What you have to do: For this exercise, repeat the whole listing below exactly. Leave the pictures out.

_ _ _ _ _ _ _

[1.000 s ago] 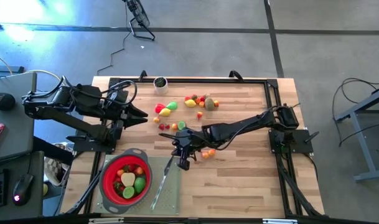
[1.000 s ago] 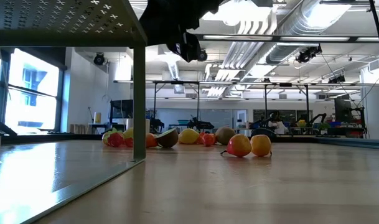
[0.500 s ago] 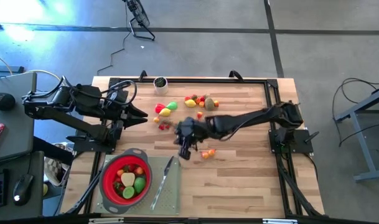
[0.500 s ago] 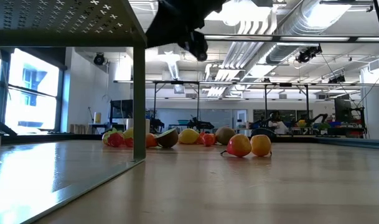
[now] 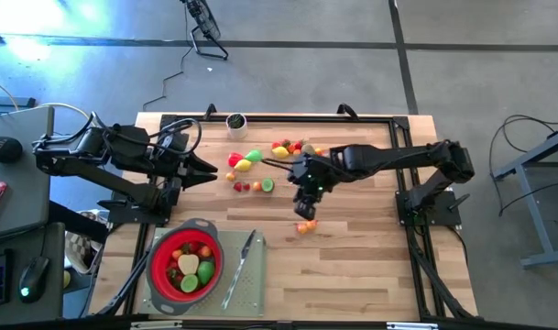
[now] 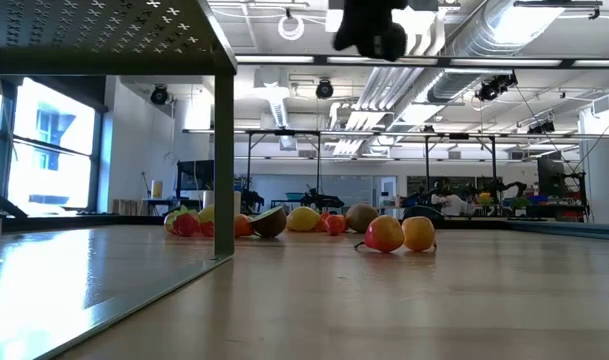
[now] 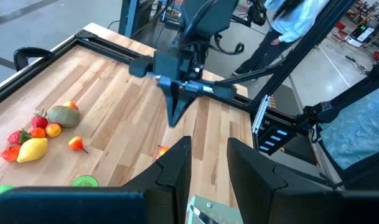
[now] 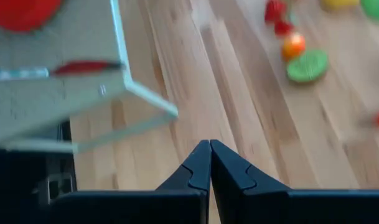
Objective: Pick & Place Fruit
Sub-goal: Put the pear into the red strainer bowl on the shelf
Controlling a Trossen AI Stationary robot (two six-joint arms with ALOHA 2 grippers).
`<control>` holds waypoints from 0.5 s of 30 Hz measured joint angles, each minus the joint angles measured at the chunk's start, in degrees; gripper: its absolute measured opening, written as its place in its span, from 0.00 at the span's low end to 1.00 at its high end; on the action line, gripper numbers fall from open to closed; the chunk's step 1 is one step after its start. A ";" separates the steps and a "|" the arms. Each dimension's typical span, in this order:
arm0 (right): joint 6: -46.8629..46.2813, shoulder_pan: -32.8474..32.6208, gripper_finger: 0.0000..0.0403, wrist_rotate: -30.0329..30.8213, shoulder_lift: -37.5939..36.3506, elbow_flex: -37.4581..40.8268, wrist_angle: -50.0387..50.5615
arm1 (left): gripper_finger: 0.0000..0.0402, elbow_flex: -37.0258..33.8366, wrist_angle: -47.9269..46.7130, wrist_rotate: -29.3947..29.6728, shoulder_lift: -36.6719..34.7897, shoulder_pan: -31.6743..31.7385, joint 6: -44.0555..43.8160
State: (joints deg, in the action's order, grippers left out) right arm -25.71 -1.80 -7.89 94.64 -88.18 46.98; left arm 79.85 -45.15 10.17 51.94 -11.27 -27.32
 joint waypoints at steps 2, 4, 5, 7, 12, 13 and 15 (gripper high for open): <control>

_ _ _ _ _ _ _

Solution below:
[1.000 s ago] 
[1.000 s ago] 
[0.500 s ago] 
[0.500 s ago] 
[now] 
[now] 
[now] 
[now] 
Objective: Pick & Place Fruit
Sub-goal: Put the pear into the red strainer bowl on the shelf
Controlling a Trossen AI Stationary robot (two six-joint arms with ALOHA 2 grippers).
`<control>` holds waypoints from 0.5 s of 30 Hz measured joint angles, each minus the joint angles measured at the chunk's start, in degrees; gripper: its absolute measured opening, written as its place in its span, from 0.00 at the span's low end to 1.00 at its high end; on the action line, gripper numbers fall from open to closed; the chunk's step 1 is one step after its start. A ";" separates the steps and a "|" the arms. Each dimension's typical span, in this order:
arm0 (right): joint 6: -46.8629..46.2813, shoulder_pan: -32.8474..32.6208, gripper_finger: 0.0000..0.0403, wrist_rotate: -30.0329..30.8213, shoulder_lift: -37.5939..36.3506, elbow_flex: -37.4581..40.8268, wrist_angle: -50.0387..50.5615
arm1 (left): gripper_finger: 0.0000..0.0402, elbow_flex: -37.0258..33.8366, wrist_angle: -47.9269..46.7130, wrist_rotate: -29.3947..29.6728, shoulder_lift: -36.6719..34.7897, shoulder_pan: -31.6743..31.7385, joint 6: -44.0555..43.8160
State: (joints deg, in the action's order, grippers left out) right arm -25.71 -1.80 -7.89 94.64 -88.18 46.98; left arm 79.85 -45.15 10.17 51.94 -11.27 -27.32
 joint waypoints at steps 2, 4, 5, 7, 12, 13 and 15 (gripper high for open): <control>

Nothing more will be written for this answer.